The compound annual growth rate of the S&P 500 for the past ten years has
been 6.93%, compared to a historic 9.07%.
We continue to live frugally except when it comes to travel, and as our website
shows, we’ve logged quite a few miles over the past ten years. It just goes to
show that retiring early doesn’t mean retiring from life but only from a 9-to-5
job! This past year we rode camels in the Sahara Desert in Morocco, hiked
500 miles along the Camino de Santiago in Spain, and spent a month in a
quaint Airbnb rental in Ireland. The takeaway is that early retirement really can
be your chance to make your dreams come true, and you don’t have to pinch
pennies particularly hard to make it work.
The latest clever (we think) approach to supplementing our retirement income
has been to rent out our condo in Boulder since we’re not living in it anyway,
being so busy traveling. The condo rents for $1,500 per month, and we use
that money to pay for our digs in places like Panama City Beach, Florida,
where we’re staying right now in January-February, happily riding out the
winter.
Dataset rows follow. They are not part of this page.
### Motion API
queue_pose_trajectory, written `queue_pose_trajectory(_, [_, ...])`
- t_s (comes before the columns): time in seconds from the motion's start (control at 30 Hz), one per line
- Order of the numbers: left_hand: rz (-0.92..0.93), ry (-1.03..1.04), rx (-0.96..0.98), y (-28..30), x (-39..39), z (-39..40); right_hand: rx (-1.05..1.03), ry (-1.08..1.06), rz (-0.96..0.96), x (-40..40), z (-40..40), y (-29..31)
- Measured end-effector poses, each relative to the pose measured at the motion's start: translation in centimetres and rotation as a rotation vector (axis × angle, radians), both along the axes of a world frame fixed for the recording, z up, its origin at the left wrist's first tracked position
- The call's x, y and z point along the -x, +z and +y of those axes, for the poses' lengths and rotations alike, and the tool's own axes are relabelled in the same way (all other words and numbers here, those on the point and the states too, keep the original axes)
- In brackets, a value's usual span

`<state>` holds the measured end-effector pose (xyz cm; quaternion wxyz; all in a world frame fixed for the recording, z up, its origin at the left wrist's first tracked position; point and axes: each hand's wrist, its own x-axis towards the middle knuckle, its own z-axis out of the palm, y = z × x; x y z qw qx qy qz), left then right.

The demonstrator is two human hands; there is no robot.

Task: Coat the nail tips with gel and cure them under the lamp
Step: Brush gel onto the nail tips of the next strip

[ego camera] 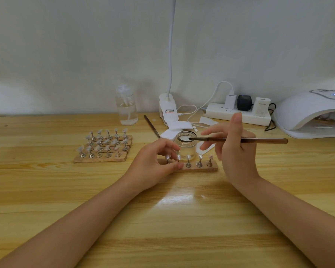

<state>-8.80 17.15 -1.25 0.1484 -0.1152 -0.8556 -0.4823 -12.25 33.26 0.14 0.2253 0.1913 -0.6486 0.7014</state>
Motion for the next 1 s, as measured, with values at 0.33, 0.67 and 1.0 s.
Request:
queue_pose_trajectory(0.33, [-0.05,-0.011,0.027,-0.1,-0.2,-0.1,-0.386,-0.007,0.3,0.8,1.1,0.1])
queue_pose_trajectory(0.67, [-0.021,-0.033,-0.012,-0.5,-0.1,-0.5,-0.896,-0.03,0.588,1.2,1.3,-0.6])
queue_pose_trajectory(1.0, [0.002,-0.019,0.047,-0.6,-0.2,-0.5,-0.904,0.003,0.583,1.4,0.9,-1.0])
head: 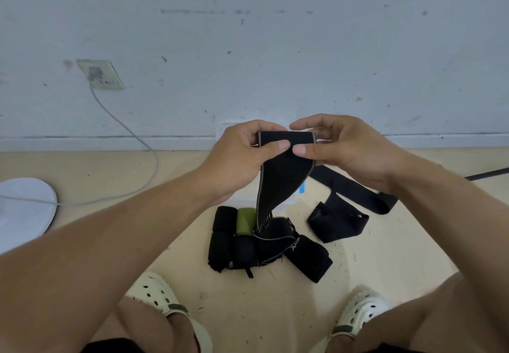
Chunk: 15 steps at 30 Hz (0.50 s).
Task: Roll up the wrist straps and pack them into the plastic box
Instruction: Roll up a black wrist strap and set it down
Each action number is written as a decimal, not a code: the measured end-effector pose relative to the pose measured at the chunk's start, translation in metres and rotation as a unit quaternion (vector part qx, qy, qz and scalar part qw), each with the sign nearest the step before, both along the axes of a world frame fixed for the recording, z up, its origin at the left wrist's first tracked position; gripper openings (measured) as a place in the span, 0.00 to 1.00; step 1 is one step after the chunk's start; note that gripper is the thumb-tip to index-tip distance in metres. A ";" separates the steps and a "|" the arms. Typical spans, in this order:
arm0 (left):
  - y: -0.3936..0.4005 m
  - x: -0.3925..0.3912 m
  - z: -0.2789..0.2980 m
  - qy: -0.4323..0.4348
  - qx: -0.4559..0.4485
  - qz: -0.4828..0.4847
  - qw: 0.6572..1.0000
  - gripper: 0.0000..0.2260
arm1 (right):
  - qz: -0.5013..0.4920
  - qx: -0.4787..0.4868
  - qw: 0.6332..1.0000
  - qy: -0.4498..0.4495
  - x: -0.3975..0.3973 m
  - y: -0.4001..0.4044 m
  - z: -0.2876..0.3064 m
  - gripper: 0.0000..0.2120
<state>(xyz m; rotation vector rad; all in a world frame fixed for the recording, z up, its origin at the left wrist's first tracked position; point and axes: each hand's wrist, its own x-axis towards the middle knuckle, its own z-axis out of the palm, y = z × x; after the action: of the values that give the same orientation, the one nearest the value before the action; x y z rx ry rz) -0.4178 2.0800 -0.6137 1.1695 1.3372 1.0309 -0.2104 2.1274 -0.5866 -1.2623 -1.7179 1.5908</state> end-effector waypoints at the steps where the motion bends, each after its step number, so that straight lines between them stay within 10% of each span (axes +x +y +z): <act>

The same rental income helped as we traveled through Europe this
past summer. In fact, with the $18,000 the condo brought in over 2016, plus
another $2,000 or so in book income, we ended up only needing to withdraw
$20,000 from our investments this past year to live on our usual $40,000 per
One adjustment for us has been getting used to the slower pace of growth in
our portfolio since we retired. During our investing years we were used to
seeing our portfolio increase dramatically in good years and at least stay
positive in bad years because of all the “new” money we were putting in. But
once we retired there was no more new money going in. In fact, we were taking
money out each year. So it’s good to be aware that while your nest egg may
continue to grow even after you retire, the rate will probably be slower than
you're used to. Our portfolio hovered for most of these past ten years at just
below the million dollar mark, and we found it a little annoying at times not to
cross over for so long! So if you want a million dollar nest egg, we suggest
hitting that milestone first, before you retire.
That said, we have absolutely no regrets about retiring at 43 and would do it
all over again in a heartbeat. We're doing well financially and love being able
to follow the sun around the U.S. and world. So for those who are on the fence
(and we know you’re out there!), we would remind you that life is short and now
might just be the right time to take the plunge.